_TASK ITEM:_
In the entries below, find each line with the word "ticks" and return it.

Excerpts from a dataset:
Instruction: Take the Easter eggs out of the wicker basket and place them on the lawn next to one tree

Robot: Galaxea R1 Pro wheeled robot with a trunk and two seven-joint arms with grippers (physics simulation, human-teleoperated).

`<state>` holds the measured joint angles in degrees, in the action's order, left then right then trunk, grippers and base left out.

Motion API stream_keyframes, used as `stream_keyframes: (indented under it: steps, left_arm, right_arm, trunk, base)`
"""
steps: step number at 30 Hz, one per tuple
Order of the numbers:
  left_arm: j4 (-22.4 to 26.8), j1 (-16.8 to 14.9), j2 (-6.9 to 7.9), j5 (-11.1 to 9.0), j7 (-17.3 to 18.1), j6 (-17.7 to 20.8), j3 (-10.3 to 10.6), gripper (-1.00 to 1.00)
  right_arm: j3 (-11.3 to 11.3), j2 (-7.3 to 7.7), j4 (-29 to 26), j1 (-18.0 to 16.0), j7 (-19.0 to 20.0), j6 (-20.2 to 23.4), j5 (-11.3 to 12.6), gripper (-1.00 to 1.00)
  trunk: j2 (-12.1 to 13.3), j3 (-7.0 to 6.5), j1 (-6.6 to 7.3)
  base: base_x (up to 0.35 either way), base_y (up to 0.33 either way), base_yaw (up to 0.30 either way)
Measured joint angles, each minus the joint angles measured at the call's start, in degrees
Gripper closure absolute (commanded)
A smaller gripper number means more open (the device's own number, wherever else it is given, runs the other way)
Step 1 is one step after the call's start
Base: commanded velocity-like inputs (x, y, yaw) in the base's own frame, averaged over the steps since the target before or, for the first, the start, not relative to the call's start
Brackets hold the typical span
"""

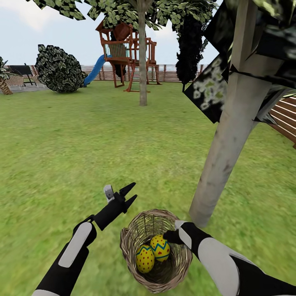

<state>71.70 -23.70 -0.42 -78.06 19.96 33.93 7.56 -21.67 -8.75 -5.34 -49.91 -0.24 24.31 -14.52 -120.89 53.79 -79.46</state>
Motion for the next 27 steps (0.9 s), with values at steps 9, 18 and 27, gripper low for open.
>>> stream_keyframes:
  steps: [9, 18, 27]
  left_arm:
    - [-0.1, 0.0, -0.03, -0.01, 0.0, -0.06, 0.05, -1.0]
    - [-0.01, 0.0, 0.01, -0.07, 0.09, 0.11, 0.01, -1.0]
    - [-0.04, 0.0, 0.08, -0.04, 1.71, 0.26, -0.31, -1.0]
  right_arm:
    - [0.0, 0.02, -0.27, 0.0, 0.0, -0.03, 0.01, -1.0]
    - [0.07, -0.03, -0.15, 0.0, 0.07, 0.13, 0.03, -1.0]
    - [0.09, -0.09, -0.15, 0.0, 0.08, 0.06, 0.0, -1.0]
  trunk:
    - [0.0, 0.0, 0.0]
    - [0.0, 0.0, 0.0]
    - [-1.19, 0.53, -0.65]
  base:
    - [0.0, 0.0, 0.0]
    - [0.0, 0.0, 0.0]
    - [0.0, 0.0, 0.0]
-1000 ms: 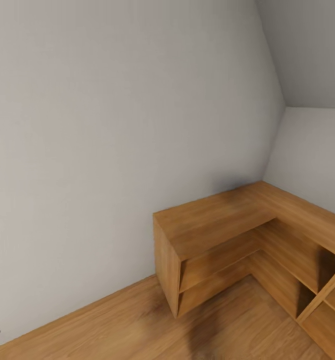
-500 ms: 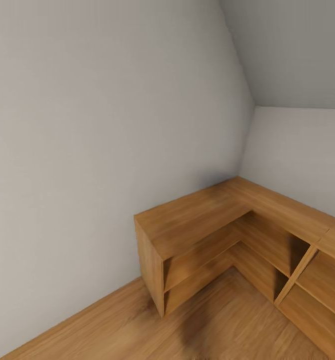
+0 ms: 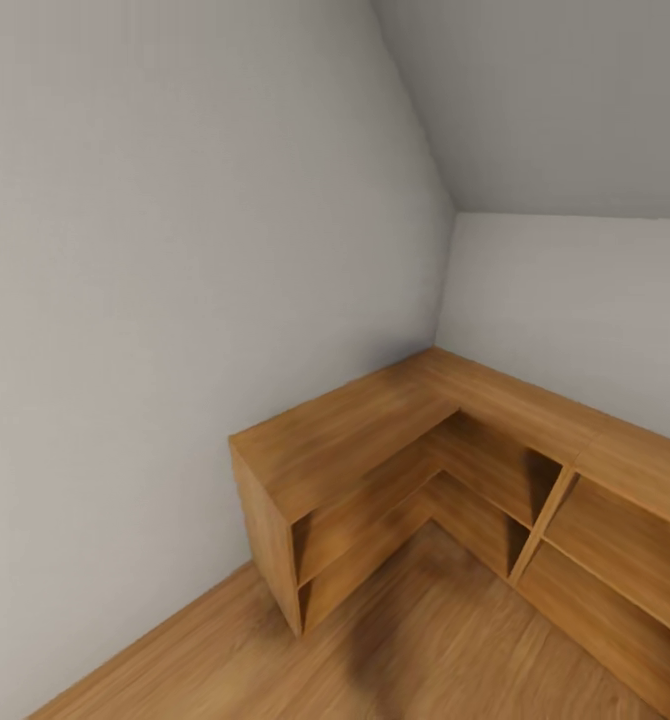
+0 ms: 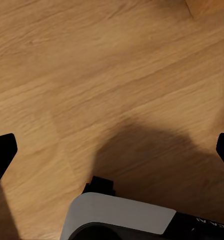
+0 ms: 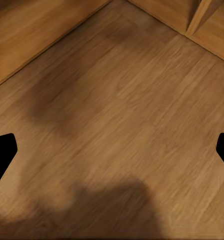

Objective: In the bedroom, organize the workspace by keeping the computer under the desk, ensuring the monitor is on the desk, placing the keyboard on the desk next to the monitor, placing the mouse on the desk next to the keyboard, moving the folder from the swivel chair onto the desk next to the mouse, stacking the notebook on top of the folder with the pen on top of the notebook, and positioning the swivel chair next to the desk.

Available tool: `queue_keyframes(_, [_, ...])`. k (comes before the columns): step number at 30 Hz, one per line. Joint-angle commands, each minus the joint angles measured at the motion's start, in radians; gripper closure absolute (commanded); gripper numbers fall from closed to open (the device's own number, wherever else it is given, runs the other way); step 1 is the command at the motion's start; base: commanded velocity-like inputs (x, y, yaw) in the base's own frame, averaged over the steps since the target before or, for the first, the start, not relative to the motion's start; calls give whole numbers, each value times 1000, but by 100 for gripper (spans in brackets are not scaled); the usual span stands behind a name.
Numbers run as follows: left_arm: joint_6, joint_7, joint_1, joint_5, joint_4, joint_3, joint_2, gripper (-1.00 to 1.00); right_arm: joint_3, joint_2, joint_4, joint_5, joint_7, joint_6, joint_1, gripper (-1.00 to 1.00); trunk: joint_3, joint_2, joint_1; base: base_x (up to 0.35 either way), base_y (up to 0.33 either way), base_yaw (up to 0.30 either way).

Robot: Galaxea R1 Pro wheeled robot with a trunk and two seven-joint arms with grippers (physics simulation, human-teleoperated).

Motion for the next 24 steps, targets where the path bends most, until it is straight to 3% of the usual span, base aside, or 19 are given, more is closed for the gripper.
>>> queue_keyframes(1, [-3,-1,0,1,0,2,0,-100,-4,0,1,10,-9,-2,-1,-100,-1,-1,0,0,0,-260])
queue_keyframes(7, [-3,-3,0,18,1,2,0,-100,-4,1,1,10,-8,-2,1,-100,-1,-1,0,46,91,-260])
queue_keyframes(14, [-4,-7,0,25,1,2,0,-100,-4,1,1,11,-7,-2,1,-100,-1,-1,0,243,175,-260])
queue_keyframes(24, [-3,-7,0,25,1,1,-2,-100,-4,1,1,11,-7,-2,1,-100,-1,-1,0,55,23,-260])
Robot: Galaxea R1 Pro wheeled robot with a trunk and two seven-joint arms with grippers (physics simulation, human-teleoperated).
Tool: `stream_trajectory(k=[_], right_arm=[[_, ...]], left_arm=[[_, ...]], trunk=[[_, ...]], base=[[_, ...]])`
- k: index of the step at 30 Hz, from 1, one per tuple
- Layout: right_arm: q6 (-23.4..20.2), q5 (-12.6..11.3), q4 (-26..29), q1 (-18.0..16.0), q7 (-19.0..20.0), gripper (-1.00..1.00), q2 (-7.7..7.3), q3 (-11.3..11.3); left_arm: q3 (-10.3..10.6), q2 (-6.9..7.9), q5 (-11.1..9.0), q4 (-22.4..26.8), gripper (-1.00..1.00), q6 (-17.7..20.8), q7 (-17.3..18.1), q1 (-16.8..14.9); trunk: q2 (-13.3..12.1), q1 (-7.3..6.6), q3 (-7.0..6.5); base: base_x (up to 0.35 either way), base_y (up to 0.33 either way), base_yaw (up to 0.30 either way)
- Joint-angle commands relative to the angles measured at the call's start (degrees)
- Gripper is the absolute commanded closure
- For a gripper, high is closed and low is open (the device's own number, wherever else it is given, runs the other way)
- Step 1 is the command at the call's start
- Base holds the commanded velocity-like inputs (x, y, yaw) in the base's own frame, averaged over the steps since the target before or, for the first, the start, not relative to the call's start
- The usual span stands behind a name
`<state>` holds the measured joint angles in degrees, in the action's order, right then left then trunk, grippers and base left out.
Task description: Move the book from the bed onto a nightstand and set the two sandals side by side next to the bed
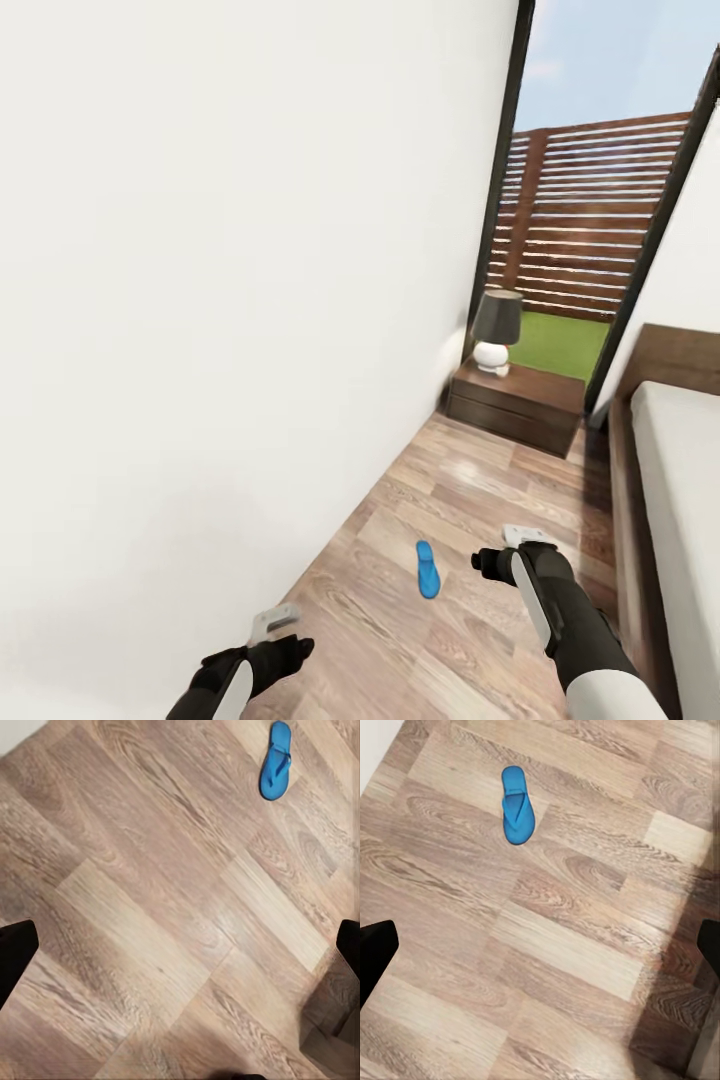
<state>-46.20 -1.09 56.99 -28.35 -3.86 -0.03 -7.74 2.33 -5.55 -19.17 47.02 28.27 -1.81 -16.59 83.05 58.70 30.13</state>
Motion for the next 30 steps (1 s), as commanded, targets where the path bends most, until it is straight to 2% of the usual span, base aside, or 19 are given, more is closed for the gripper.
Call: stream_trajectory(k=[1,15,23,30], right_arm=[[-0.2,-0.1,0.1,0.0,-0.2,-1.0,0.0,0.0],[-0.2,-0.1,0.1,0.0,-0.3,-1.0,0.25,0.1],[-0.3,-0.1,0.1,0.0,-0.3,-1.0,0.35,0.1],[-0.3,-0.1,0.1,0.0,-0.2,-1.0,0.37,0.1]], left_arm=[[0.0,-0.01,-0.4,0.1,-1.0,0.3,-0.2,0.0],[0.0,0.14,-0.5,0.0,-1.0,0.2,-0.3,0.1],[-0.1,0.17,-0.6,-0.1,-1.0,0.2,-0.6,0.1],[-0.1,0.14,-0.5,-0.1,-1.0,0.2,-0.8,0.2]], trunk=[[0.0,0.03,0.04],[0.0,0.03,-0.31],[0.0,0.03,-0.36],[0.0,0.03,-0.36]], base=[[0.325,-0.105,-0.164],[0.279,-0.06,-0.214],[0.102,0.008,-0.071],[0.248,0.05,-0.014]])
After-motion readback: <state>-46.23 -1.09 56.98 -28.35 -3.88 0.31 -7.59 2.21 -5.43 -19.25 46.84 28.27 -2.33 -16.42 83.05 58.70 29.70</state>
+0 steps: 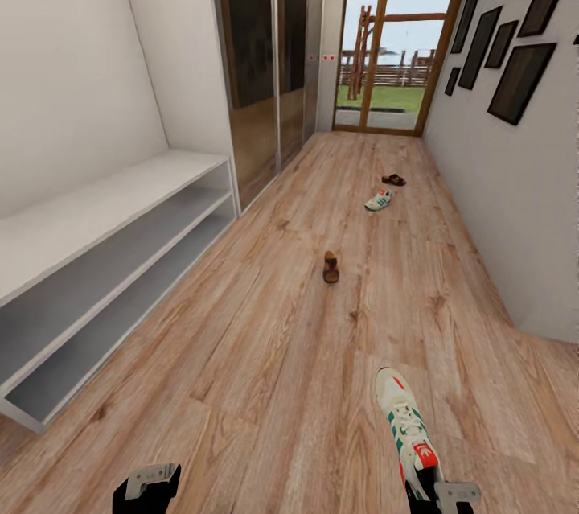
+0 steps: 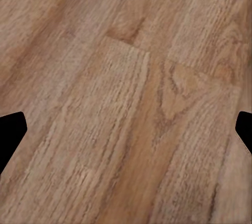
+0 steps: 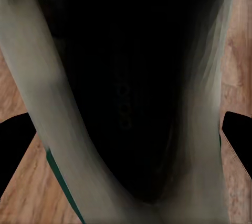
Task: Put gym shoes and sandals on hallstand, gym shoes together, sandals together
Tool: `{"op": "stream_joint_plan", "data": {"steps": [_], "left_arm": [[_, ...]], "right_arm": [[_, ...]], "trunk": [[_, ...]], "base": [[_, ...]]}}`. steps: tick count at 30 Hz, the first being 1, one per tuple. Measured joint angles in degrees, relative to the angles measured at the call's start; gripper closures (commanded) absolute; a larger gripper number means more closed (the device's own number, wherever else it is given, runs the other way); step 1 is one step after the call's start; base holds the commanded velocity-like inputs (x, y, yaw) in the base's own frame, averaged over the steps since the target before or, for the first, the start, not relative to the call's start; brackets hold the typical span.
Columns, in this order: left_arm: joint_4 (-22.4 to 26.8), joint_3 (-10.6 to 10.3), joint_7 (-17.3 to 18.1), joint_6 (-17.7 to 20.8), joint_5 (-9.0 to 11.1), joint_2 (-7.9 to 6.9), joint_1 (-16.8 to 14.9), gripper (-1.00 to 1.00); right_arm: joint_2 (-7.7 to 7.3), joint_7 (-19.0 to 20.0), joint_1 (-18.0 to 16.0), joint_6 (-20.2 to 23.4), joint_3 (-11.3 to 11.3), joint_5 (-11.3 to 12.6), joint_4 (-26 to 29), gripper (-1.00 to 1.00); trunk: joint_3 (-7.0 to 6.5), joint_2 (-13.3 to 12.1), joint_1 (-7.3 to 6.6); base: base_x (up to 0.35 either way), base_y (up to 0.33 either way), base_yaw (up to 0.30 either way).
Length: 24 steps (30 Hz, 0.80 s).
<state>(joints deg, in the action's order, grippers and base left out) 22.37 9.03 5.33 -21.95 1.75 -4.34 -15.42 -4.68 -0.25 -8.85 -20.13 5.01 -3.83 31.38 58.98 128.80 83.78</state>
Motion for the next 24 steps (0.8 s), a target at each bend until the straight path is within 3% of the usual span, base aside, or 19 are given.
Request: {"op": "stream_joint_plan", "data": {"steps": [9, 14, 24], "left_arm": [[0.01, 0.00, 0.00, 0.00, 0.00, 0.00, 0.00, -1.00], [-0.02, 0.13, -0.08, -1.28, 0.32, -0.09, 1.17, -1.00], [-0.10, 0.12, -0.08, -1.57, 0.32, -0.09, 1.42, -1.00]], "right_arm": [[-0.12, 0.04, 0.00, -0.04, 0.08, 0.01, 0.28, 1.00], [0.85, -0.09, -0.05, -0.18, -0.01, 0.00, 0.01, 1.00], [0.57, -0.09, -0.03, -0.18, -0.10, 0.08, 0.00, 1.00]], "trunk": [[-1.96, -3.61, -1.98], [-2.14, -4.01, -2.22], [-2.14, -4.01, -2.23]], "base": [[0.000, 0.000, -0.018], [0.280, 0.182, 0.000], [0.299, 0.172, 0.000]]}}
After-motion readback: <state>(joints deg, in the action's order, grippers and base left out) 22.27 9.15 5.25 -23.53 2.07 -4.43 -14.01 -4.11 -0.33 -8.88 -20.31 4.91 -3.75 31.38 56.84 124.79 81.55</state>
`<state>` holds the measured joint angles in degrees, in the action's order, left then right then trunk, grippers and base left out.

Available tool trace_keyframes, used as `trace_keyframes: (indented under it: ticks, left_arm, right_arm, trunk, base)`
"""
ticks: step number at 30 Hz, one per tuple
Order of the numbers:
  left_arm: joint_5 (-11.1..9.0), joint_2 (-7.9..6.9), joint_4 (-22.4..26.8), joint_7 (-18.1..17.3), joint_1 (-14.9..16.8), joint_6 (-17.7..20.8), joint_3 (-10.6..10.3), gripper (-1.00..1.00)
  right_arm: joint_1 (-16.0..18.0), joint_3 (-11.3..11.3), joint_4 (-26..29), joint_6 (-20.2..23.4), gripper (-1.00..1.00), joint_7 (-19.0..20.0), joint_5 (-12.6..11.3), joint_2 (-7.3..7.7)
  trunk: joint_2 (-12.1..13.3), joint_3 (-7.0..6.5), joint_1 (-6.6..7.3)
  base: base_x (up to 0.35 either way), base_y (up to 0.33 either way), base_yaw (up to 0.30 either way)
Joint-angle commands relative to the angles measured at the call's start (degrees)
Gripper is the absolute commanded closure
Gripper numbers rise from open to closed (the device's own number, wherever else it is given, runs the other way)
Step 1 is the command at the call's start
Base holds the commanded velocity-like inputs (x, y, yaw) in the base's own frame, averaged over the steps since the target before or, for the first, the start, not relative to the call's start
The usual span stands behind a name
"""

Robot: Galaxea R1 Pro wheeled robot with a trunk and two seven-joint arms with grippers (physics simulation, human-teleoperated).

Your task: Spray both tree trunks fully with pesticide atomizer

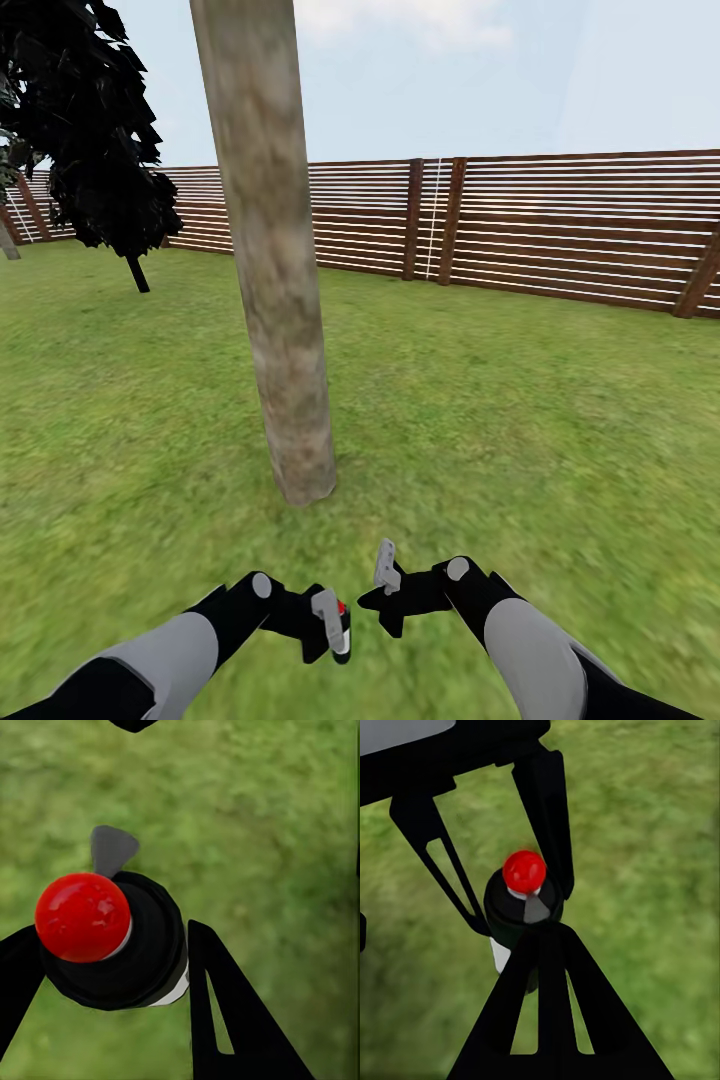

_TASK OUTPUT:_
Available tool trace_keyframes, used as `trace_keyframes: (indented under it: ticks, left_arm, right_arm, trunk, base)`
ticks: step number at 30 Hz, one per tuple

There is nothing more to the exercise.